-By Arnie Fenner
Above: The principals of the original Illustrators Workshop. Left to right: Robert Heindel, Fred Otnes, Robert Peak, Alan E. Cober, Bernie Fuchs, and Mark English.
"Giving back" has always been a generous aspect of the art community. Knowing the struggle to make and maintain a career (or to simply improve skills and craft), artists routinely share their expertise with others to help them in the pursuit of their goals. Sometimes there's a cost (as for a class or workshop), sometimes not (as at a convention), but the value of what professional artists and illustrators give is significantly greater than any charge there might be for the knowledge offered.
Recognizing that formal art schools often only take students so far, Mark English joined with a group of the country's star artists in the late 1970s to form The Illustrators Workshop. Its impact was immediate and immense and the good it did influenced others to create similar educational experiences over the years.
The Illustrators Workshop eventually transitioned into The Illustration Academy under the guidance of Mark's son John and, though there have been ups and downs, their mission to help artists achieve sustainable careers has continued unabated. With instructors like C.F. Payne, Karla Ortiz, Victo Ngai, Jon Foster, and Mark himself, TIA offers a nurturing environment that helps bring the best out of its students.
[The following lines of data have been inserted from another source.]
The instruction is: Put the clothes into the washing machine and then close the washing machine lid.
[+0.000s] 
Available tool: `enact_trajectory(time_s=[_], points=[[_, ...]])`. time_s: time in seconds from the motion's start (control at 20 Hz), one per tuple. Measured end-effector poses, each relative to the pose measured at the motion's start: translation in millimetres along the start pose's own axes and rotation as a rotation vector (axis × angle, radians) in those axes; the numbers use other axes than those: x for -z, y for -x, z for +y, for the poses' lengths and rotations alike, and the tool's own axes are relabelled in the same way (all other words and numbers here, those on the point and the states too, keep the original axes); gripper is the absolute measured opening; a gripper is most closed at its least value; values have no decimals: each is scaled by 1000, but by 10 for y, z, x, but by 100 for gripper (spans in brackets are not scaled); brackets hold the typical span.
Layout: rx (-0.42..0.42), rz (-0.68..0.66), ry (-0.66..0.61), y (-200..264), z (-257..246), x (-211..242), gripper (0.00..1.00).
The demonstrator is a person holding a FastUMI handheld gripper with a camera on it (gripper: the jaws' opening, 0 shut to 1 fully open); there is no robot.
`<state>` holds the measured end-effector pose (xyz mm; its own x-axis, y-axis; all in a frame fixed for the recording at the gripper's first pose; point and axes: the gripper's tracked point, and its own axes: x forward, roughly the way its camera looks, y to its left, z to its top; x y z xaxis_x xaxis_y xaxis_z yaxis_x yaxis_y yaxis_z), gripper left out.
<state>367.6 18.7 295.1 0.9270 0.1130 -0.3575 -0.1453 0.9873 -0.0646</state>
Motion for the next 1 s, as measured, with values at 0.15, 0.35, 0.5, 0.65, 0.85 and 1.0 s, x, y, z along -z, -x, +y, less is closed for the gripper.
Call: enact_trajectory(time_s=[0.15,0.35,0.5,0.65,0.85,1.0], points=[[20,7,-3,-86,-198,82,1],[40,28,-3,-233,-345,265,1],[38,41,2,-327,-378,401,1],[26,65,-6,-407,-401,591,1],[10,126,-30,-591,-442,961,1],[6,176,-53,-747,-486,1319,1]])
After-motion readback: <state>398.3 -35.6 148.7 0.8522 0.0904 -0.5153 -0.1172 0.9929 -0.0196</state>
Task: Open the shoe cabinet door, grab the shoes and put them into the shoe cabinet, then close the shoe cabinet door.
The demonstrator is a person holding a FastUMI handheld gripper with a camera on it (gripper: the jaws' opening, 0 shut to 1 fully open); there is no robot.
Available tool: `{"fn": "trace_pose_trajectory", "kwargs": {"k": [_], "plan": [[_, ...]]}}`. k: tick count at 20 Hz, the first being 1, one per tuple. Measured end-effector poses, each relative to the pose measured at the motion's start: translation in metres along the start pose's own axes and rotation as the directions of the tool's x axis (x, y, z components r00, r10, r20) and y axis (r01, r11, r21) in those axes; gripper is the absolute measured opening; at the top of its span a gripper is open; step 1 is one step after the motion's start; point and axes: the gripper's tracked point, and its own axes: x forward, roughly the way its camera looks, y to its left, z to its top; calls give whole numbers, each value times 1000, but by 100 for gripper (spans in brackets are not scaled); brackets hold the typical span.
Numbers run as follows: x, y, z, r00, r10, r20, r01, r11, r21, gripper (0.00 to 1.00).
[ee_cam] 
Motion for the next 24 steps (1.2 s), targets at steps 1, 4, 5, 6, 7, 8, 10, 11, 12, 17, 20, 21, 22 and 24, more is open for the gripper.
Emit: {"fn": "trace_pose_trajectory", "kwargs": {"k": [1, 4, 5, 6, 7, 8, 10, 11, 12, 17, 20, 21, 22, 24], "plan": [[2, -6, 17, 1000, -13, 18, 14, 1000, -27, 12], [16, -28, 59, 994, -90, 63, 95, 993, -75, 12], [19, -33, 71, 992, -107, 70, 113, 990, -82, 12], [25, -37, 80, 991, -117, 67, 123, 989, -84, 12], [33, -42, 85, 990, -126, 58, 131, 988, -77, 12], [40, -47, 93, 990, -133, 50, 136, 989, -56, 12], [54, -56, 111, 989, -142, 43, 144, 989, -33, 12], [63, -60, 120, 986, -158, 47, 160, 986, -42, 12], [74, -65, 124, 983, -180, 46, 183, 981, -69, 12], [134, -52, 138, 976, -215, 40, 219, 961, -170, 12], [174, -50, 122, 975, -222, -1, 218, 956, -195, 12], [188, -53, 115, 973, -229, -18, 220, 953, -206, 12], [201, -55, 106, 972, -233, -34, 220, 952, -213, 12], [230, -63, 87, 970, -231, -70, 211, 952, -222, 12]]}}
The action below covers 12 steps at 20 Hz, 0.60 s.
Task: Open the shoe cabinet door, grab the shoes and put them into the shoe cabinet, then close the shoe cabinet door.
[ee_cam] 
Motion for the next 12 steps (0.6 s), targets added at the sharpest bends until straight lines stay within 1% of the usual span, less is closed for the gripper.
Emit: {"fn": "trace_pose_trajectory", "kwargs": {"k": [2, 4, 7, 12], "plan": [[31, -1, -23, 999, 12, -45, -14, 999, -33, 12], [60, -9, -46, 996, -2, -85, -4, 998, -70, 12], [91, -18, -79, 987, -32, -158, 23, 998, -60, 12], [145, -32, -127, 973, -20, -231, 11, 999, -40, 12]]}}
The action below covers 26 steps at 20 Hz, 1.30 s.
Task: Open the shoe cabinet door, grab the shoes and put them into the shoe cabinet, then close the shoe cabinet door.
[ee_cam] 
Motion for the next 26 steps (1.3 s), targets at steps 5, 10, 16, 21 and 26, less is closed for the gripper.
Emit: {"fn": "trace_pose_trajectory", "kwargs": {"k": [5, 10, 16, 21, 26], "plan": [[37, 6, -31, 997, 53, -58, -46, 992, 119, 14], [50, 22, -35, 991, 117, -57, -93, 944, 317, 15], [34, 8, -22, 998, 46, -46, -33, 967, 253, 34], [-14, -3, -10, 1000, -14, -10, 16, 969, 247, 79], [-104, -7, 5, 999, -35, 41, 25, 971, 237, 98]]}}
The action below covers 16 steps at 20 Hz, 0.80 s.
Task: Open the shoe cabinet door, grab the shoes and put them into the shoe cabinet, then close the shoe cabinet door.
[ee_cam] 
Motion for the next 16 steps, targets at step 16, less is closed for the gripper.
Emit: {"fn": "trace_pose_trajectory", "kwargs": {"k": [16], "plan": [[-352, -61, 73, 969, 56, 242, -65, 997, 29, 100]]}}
Now they've launched an exciting new charitable arts program for women artists outside of the United States. Here's their idea:
"We recently invited a young Iraqi woman named Nahrain to attend one of our online workshops. Only hours from a war zone, in an environment barren of art education, this individual strives to advance her abilities as a comic book artist. Despite societal, institutional, and frankly criminal barriers, she was still able to connect and learn from professional illustrators through our online platform. This moment embodied the profound and empowering ingenuity online education can unlock. It reminded us how interconnected our world has become and yet how unbalanced our liberties remain.
"As a small organization, we are fortunate to be part of an international community of profoundly talented artists. We are hoping that you can help us deliver art education to aspiring women artists from regions of the world that discourage or prohibit the progress of women in the visual arts. We believe this is a global issue, but we hope to focus our mission on regions and communities that are in critical need.
"We firmly believe everyone deserves the right to pursue their dreams. We are in a unique situation where we have the ability to empower individuals who have been stripped of that right. We are calling this project Draw Without Borders."
Top: John English. Bottom: TIA instructor Gary Kelley.
The Illustration Academy's plan is to offer free online instruction to artists living in Afghanistan, Syria, Iraq, Yemen, Jordan, Iran and Turkey. Uninterrupted internet access might be a challenge overseas, but who wouldn't want free instruction from Gary Kelley or George Pratt? The arts can be as controversial and divisive a topic as any these days, but it can also build bridges and promote understanding and compassion. The arts can open doors for communication that politics often close and bolt.
I've lectured at the school; I've poked my head in during various summer workshops and have always come away amazed by the passion of the students and instructors alike. "Draw Without Borders" is an extension of what the Illustration Academy has always tried to do and a sincere effort to offer something positive to those without.